Older women, particularly those in their 70s, are significantly more prone to hip fractures and any type of fracture [5]. In fact, they are five times more likely to experience a hip fracture and three times more likely to suffer from any kind of fracture [5]. It is important to note that some elderly individuals may be at an even higher risk of fractures, highlighting the need for effective prevention efforts in this population [5].

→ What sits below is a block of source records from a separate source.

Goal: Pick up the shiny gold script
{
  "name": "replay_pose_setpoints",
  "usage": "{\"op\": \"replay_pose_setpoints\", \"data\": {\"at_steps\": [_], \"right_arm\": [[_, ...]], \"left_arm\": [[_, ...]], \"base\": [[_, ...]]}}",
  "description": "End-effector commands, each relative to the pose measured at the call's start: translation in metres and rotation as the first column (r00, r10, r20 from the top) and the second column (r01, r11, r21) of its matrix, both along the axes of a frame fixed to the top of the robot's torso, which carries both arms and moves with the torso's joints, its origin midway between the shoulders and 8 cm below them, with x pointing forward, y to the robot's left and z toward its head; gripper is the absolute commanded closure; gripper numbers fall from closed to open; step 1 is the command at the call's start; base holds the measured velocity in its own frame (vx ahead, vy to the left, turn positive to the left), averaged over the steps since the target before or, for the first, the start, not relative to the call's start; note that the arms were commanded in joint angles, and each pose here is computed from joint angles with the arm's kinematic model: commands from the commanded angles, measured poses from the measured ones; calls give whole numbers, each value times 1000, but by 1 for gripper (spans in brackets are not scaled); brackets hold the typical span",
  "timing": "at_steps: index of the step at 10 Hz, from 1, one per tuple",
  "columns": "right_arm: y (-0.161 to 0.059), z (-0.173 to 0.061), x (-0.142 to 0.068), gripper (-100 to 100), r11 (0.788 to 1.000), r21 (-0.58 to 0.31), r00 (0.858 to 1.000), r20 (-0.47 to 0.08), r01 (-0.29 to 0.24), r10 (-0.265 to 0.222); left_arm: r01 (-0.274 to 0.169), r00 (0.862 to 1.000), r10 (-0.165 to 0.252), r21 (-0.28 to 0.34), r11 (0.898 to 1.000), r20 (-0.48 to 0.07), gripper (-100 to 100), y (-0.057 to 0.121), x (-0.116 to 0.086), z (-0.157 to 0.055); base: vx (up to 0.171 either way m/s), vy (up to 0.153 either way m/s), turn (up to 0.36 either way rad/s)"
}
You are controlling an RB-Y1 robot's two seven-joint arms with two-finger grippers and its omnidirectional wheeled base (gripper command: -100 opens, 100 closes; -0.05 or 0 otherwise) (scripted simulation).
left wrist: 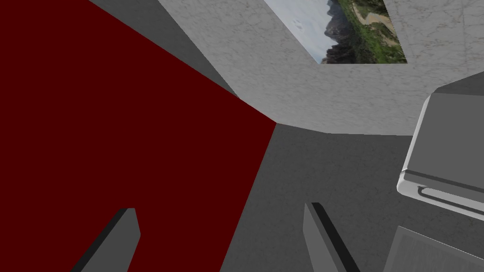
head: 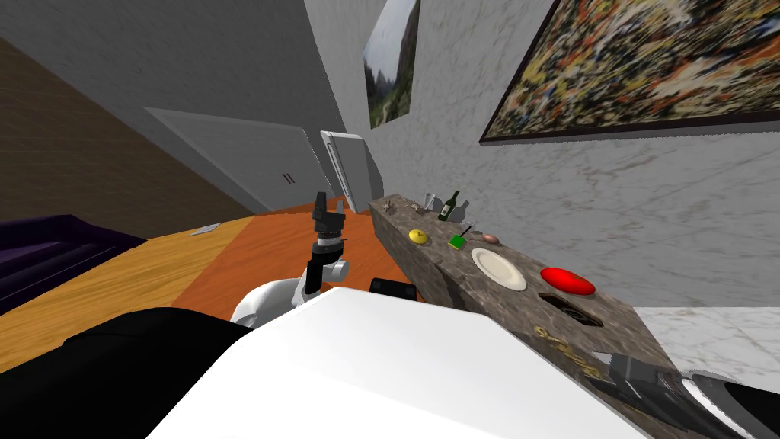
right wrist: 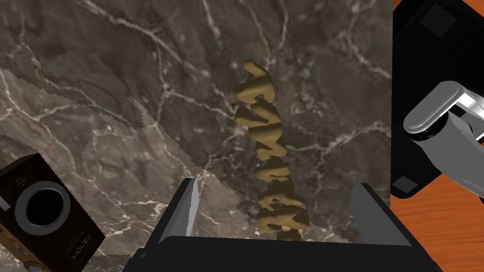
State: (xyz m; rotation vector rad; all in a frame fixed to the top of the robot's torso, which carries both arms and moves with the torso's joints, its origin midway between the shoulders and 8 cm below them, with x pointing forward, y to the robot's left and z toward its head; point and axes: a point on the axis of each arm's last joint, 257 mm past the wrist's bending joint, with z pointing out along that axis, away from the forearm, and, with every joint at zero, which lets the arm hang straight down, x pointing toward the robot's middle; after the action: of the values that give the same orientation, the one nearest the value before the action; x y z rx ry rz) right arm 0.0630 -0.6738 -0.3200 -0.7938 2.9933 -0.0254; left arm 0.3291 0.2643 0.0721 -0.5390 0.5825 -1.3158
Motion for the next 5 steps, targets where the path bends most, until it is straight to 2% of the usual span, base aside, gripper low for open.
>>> {"op": "replay_pose_setpoints", "data": {"at_steps": [1,2,3,4,5], "right_arm": [[0,0,0,-100,1000,0,1000,0,0,0],[0,0,-2,0,1000,0,1000,-3,-1,1],[1,-13,-14,-100,1000,0,1000,-3,12,-12],[3,-20,-21,-100,1000,0,1000,-4,19,-19],[3,-16,-17,-100,1000,2,1000,-5,15,-15]], "left_arm": [[0,1000,0,0,1000,0,0,0,0,0],[0,1000,0,0,1000,0,0,0,0,0],[0,1000,0,0,1000,0,0,0,0,0],[0,1000,0,0,1000,0,0,0,0,0],[0,1000,0,0,1000,0,0,0,0,0]], "base": [[24,-11,3],[5,-2,1],[17,-10,103],[30,-21,100],[14,-11,14]]}}
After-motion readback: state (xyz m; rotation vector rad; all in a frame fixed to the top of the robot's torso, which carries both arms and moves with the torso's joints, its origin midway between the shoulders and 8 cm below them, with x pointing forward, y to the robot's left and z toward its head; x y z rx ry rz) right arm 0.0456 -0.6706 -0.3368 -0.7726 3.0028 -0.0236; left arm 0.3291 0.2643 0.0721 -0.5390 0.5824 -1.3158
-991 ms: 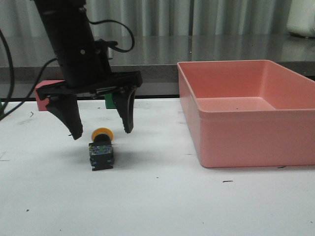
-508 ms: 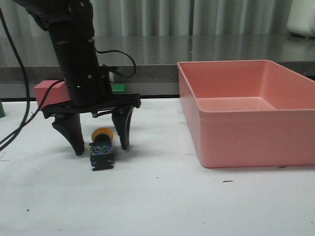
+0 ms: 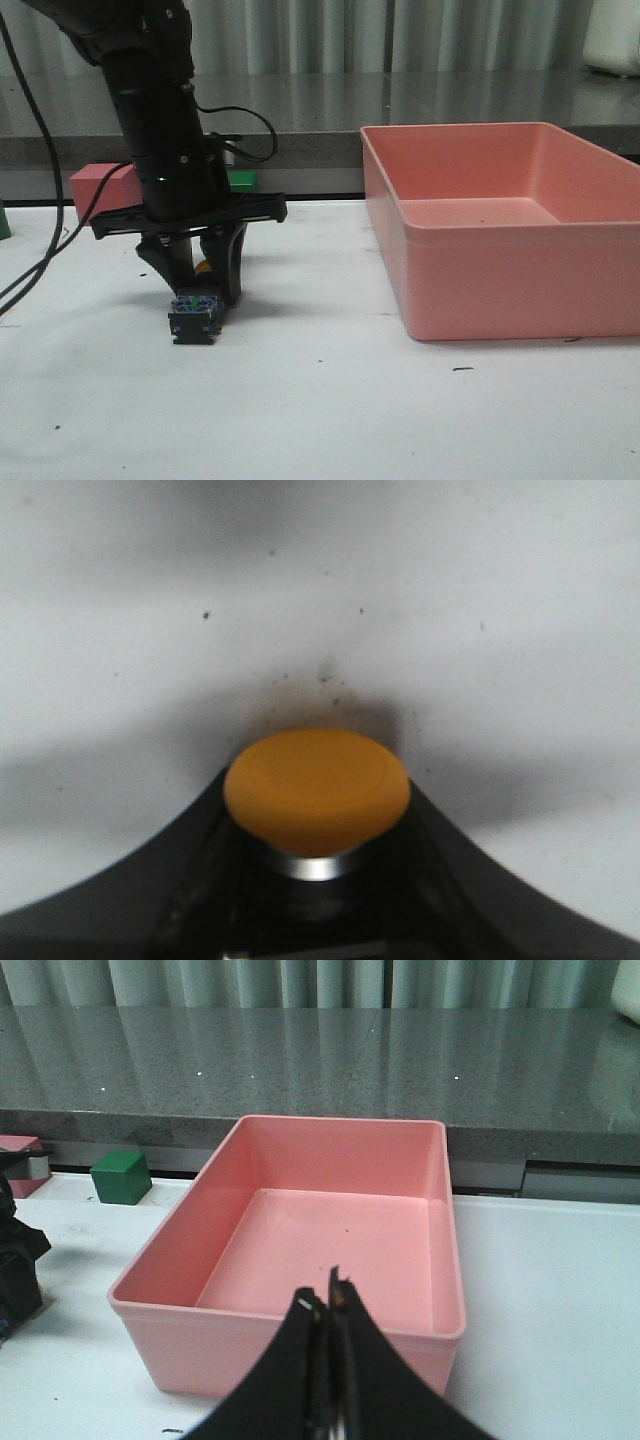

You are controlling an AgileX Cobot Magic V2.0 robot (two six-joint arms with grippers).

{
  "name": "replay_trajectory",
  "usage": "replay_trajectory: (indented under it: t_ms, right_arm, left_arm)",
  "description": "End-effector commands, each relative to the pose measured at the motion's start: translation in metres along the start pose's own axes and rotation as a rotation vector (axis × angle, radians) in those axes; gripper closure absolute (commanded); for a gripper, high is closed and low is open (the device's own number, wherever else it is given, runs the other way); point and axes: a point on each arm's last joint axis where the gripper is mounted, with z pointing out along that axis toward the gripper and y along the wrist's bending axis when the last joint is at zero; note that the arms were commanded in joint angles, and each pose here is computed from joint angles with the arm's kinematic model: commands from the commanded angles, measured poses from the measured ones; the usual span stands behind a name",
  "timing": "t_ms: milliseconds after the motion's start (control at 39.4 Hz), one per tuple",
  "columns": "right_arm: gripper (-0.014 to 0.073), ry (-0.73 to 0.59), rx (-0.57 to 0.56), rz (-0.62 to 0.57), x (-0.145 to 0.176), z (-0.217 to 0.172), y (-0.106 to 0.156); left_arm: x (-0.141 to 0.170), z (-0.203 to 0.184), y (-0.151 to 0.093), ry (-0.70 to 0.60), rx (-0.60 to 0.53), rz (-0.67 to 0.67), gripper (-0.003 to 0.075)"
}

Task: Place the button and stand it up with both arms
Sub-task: 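Lift the button with the left gripper and rotate it cap-up, then lower the button upright onto the table and open the left gripper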

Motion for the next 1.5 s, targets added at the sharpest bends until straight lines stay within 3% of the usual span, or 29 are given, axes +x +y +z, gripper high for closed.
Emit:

The primary interventions for reducing the incidence of fractures in older individuals focus on preventing bone weakness associated with osteoporosis. There is increasing awareness of this issue among primary care physicians, and it is common to initially treat osteoporosis with a specialist endocrinologist or family doctor [6]. However, efforts to reduce the likelihood of falls or mitigate the associated trauma are more complex than treating osteoporosis. This is due, in part, to a lack of understanding of the causes and contributing factors of falls in older age. As the global population ages and the proportion of individuals over 65 grows, finding ways to prevent fractures in this age group is of paramount importance for public health. It is projected that within the next two decades, more than a quarter of the world’s population will be over the age of 65.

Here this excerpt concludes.